Python中带NumPy的回归神经网络
我想用Python中带NumPy的回归神经网络,python,numpy,machine-learning,Python,Numpy,Machine Learning,我想用Python和Numpy制作回归神经网络。我做了一个分类,我使用了sigmoid函数,但我不知道如何将我的函数改为回归。 我知道线性函数应该看起来像y=k*x+n,但我不知道如何在python中表示它。
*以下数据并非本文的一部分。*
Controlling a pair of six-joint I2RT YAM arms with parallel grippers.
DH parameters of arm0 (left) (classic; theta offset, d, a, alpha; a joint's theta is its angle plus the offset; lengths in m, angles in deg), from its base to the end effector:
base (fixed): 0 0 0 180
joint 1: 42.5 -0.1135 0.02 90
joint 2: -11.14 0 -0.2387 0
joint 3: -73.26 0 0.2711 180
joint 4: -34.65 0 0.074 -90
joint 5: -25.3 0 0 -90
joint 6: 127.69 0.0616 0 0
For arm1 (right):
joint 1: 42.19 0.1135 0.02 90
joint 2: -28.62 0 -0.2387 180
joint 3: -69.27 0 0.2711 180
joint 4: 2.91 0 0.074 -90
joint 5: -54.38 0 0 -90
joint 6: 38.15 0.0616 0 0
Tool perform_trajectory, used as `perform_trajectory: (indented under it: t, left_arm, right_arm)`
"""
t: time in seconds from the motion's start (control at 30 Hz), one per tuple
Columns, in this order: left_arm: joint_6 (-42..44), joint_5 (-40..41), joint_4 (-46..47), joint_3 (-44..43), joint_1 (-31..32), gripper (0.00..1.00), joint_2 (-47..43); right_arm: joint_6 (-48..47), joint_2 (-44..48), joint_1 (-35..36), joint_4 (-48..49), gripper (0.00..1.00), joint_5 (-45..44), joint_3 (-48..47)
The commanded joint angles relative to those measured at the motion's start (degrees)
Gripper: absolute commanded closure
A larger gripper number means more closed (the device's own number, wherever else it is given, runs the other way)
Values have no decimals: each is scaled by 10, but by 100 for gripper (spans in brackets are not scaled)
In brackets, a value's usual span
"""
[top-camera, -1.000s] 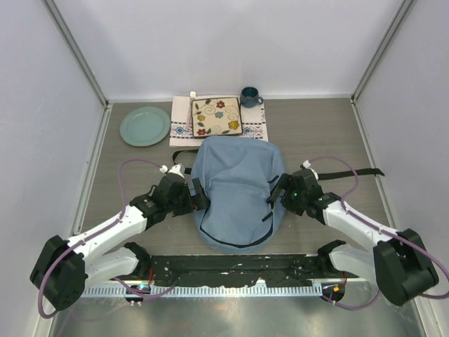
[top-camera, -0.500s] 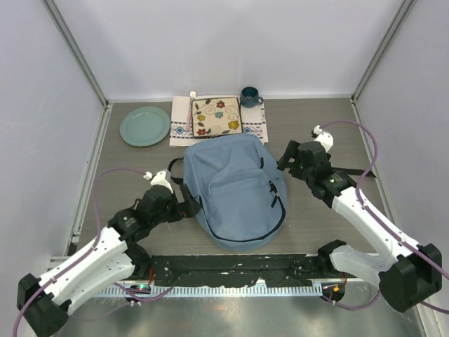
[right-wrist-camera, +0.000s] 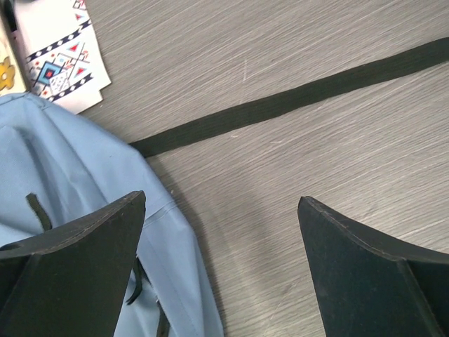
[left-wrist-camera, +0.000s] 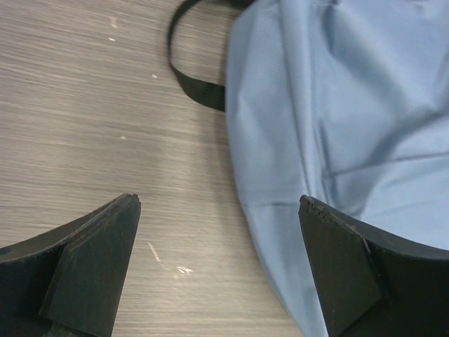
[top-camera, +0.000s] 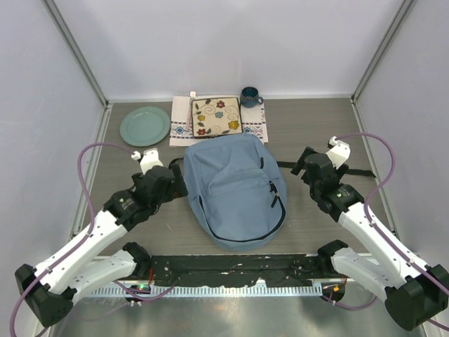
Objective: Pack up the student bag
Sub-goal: Reset both arms
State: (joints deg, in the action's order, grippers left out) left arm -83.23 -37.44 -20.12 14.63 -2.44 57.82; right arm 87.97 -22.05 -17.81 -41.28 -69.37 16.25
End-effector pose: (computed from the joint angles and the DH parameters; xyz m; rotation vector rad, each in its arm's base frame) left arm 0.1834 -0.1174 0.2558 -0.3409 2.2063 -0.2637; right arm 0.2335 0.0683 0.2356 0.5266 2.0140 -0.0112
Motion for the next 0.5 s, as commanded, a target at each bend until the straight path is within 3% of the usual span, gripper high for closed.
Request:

我的n和k值是什么,如何将它们传递给我的函数 import numpy as np import pandas as pd df = pd.DataFrame({'input 1':[0.5, 0.3, 0, 0.1, 0.4, -0.4, 0.4, 0.1, -0.6, 0.2, 0.
PythonNumpysigmoidy=k*x+nnkimport numpy as np
import pandas as pd
df = pd.DataFrame({'input 1':[0.5, 0.3, 0, 0.1, 0.4, -0.4, 0.4, 0.1, -0.6, 0.2, 0.6, 0, 0.2, 0.2, -0.1, -0.1, 0, 0.4, -0.2, -0.4],
'input 2':[0.3, 0.6, -0.4, -0.2, 0.9, 0, 0.35, -0.4, -0.9, 0.4, 0.3, -0.1, 0.1, 0.3, 0.1, 0.1, 0.3, 0.1, 0.3, 0.3],
'input 3':[0, 0.4, 0, -0.1, 0.4, -0.2, 0.7, -0.3, -0.1, 0.1, 0.3, 0, 0.5, 0.4, -0.31, 0.1, 0.3, 0.1, 0.1, 0.2],
'result':[21, 31, 10, 6, 53, 31, 13, 15,16, 15, 26, 36, 52, 41, 14, 8, 14, 13, 11, 4]})
print(df)
def sigmoid(x):
return 1 / (1 + np.exp(-x))
def sigmoid_derivate(x):
return x * (1 - x)
features = df.iloc[:,:-1].to_numpy()
results = df.iloc[:,-1:].to_numpy()
np.random.seed(1)
weights = 2 * np.random.random((3,1)) - 1
print('These are my random weights:\n')
print(weights)
for iteration in range(100000):
input_layer = features
outputs = sigmoid(np.dot(input_layer, weights))
error = results - outputs
adjustments = error * sigmoid_derivate(outputs)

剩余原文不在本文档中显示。